Editorial: Frustração de desejos
Brasília, 25/03/2011 - O editorial "Frustração de desejos" foi publicado na edição de hoje (25) do Jornal do Comercio, do Rio de Janeiro:
"Democracia recente, ex-colônia de exploração, o Brasil diferencia-se de outras nações emergentes por ter uma população até hoje intimidada diante do poder. Autoridades que dele se apossam aproveitam-se dessa característica para cometer abusos e beneficiar-se da lentidão do Judiciário. Por essa razão, qualquer projeto de iniciativa popular, como o Ficha Limpa, deve ser sempre louvado. A decisão do Supremo Tribunal Federal pela invalidade da legislação em 2010 é duro revés a qualquer brasileiro que se empenhe em construir um país justo.
Por seis votos a cinco, o STF definiu que as regras estabelecidas na Lei Ficha Limpa só podem ter eficácia a partir das eleições para prefeitos e vereadores, em 2012. A justificativa é a de que, segundo a Constituição, não se poderia impor nova legislação eleitoral em ano de sufrágio. Da mesma maneira que, a partir da proposta inicial da Ordem dos Advogados do Brasil (OAB) e da Conferência Nacional dos Bispos do Brasil (CNBB), a sociedade se mobilizou pelo projeto, deve surgir novo movimento para torná-lo efetivo, em sua totalidade, no próximo ano.
Detratores da ética na política certamente buscarão novos artifícios para angariar respaldo no Supremo.
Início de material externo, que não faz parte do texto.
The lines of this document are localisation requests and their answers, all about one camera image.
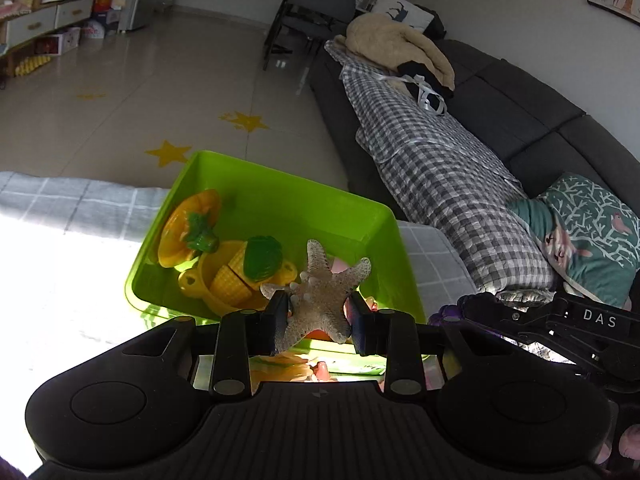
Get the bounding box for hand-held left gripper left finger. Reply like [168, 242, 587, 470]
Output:
[122, 292, 292, 402]

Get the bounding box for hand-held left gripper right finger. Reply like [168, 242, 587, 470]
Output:
[344, 292, 501, 402]

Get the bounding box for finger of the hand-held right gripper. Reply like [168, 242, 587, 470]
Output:
[520, 330, 616, 387]
[462, 297, 571, 334]

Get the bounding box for white starfish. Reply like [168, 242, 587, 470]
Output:
[260, 239, 373, 356]

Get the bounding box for yellow toy corn green leaf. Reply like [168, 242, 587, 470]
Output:
[210, 235, 297, 307]

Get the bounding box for purple toy grapes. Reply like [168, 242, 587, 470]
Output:
[427, 294, 506, 333]

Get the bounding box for yellow toy cup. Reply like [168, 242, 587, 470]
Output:
[177, 240, 273, 319]

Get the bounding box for green plastic bin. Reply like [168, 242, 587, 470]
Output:
[124, 150, 429, 376]

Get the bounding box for yellow toy bell pepper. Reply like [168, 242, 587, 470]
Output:
[157, 189, 224, 269]

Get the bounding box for teal patterned cushion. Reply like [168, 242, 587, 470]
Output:
[509, 172, 640, 311]

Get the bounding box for grey gingham blanket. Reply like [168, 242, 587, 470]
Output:
[325, 40, 557, 307]

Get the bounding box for dark grey sofa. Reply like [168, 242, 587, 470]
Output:
[307, 37, 640, 311]

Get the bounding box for yellow star floor sticker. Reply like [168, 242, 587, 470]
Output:
[219, 110, 271, 135]
[145, 140, 193, 168]

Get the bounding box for white ribbon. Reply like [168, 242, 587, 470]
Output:
[400, 75, 449, 117]

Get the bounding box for black garment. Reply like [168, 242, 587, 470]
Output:
[397, 60, 455, 102]

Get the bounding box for beige fleece blanket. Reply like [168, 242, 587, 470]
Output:
[345, 12, 457, 102]

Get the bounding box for white cushion with deer print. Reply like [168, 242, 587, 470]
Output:
[372, 0, 434, 32]

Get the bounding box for grey chair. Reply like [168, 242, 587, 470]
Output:
[262, 0, 359, 72]

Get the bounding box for white red cardboard box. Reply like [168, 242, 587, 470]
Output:
[35, 27, 82, 57]

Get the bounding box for row of yellow toys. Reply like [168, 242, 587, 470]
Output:
[14, 54, 53, 79]

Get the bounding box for white wooden cabinet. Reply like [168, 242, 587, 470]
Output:
[0, 0, 97, 63]
Podem, por exemplo, argumentar que, de acordo com a Constituição, só pode ser condenado em definitivo quem já foi considerado culpado em todas as instâncias. A Ficha Limpa se aplica, da forma como foi concebida, a quem sofreu condenação em qualquer instância judicial colegiada.
É chegado o momento, portanto, de refletir também sobre a forma com que a Carta Magna impõe entraves ao desenvolvimento do país. Guardião da Constituição, o Supremo Tribunal Federal - com suas prerrogativas de isenção e independência - deve contar com todo o respeito dos cidadãos. No entanto, caso seu trabalho seja limitado a zelar pelo conjunto de leis maiores do Brasil de maneira estritamente literal, por que contraria-se constantemente a Carta Magna ao não se garantir direitos fundamentais à saúde, segurança, moradia?"